> **Extracted material**:

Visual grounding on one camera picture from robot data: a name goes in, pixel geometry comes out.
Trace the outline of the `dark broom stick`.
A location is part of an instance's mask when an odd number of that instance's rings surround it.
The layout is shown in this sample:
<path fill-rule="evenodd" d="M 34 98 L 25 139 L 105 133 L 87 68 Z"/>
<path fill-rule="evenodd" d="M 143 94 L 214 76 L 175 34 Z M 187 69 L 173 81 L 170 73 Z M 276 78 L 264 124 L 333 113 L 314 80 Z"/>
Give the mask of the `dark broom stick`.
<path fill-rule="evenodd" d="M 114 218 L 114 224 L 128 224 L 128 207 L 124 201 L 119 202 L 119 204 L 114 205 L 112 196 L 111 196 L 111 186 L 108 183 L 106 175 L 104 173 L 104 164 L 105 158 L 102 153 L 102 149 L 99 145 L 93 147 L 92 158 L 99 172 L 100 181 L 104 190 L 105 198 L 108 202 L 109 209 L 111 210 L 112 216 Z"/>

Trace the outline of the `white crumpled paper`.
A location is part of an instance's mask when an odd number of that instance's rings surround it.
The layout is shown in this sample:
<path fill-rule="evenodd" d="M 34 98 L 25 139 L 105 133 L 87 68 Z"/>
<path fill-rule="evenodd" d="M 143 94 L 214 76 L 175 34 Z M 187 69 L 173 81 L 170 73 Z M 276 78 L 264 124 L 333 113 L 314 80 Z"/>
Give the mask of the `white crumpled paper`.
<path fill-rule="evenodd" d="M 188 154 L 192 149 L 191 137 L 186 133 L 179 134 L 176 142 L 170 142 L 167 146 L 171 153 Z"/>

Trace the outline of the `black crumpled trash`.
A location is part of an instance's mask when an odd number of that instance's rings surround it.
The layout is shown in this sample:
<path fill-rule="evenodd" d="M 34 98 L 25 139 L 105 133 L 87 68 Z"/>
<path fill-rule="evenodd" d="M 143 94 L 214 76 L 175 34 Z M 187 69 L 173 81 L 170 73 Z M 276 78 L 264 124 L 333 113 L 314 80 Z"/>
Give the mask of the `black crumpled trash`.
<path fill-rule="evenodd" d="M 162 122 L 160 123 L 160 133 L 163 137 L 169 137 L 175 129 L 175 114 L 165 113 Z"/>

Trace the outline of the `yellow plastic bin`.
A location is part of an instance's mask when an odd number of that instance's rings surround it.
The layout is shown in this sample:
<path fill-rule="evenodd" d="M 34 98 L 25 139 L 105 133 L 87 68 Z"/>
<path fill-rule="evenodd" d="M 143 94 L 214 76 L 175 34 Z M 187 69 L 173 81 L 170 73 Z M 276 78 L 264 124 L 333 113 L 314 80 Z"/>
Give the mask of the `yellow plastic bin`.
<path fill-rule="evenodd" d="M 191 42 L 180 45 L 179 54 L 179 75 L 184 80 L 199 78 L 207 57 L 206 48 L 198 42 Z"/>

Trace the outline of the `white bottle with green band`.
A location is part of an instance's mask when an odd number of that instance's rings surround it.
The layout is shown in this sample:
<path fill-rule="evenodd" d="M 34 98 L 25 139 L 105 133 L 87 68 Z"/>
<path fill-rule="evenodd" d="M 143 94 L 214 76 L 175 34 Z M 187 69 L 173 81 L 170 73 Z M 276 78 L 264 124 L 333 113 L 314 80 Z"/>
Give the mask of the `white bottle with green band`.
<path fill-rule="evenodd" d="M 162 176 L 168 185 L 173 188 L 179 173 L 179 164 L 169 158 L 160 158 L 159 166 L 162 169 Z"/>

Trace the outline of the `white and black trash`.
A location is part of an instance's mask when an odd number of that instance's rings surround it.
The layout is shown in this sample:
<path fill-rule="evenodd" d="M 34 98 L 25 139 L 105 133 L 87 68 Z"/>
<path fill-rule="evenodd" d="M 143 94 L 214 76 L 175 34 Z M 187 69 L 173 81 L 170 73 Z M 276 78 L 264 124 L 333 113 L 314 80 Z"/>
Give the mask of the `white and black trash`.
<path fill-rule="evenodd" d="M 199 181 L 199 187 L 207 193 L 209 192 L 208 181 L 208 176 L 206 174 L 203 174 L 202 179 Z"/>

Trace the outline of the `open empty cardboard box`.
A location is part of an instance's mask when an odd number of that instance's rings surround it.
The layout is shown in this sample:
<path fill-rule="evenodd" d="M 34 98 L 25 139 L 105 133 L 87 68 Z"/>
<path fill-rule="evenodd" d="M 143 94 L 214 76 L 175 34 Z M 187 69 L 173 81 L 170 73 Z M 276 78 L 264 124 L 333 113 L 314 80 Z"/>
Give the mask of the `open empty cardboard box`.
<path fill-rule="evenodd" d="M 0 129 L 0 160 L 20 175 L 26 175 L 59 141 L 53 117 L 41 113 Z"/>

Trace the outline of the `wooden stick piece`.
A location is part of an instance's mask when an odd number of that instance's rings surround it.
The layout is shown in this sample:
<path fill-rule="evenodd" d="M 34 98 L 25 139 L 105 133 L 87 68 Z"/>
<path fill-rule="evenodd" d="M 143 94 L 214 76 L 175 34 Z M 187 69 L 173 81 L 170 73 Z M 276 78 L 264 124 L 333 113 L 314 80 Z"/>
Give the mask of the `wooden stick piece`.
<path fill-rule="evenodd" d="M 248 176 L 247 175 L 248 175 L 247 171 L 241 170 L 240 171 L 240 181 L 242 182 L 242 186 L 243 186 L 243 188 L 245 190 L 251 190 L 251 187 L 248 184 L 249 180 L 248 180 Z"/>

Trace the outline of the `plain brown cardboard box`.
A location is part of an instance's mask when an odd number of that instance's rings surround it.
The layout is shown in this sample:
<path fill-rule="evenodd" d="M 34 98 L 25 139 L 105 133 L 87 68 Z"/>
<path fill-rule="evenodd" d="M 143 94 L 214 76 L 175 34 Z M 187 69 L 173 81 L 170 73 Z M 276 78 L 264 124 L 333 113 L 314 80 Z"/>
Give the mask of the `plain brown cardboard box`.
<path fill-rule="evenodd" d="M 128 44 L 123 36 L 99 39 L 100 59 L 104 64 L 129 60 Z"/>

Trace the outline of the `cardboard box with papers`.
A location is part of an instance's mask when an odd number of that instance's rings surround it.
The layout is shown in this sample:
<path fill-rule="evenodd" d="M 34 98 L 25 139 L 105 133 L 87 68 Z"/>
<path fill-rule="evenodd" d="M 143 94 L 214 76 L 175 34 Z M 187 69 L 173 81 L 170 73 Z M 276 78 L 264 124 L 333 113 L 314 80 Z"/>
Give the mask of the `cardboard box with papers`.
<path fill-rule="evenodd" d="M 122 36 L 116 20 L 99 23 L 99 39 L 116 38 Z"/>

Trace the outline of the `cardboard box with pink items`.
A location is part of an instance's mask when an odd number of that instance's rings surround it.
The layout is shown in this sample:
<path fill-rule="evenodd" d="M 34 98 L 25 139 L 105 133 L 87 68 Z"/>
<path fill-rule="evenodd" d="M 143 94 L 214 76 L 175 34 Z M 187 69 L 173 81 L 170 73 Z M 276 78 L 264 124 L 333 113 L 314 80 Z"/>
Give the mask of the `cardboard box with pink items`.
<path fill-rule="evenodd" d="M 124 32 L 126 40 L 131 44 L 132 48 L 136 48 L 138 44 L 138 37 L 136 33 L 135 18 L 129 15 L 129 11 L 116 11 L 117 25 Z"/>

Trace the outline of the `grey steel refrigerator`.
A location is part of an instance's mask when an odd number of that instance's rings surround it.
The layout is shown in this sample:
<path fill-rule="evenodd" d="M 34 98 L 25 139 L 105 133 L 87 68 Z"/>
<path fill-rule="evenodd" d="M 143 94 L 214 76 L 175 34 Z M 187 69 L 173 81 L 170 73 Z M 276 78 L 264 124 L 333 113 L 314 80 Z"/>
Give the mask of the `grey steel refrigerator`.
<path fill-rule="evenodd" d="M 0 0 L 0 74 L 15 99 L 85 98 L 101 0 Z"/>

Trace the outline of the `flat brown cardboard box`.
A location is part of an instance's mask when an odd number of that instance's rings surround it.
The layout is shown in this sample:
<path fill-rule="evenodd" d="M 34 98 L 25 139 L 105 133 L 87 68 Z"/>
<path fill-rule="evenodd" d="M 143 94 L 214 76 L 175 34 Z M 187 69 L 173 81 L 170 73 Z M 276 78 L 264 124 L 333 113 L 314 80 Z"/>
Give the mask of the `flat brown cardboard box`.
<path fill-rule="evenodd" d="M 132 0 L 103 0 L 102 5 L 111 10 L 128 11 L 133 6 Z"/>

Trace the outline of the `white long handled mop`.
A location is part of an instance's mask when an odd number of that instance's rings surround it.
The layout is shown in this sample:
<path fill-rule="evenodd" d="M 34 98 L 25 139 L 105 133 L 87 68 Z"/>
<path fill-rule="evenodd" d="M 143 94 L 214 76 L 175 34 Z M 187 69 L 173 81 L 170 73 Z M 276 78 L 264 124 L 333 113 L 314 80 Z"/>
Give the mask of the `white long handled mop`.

> **Work instruction**: Check the lines above and copy each one that includes "handled".

> **Exercise answer**:
Trace the outline of the `white long handled mop`.
Give the mask of the `white long handled mop`.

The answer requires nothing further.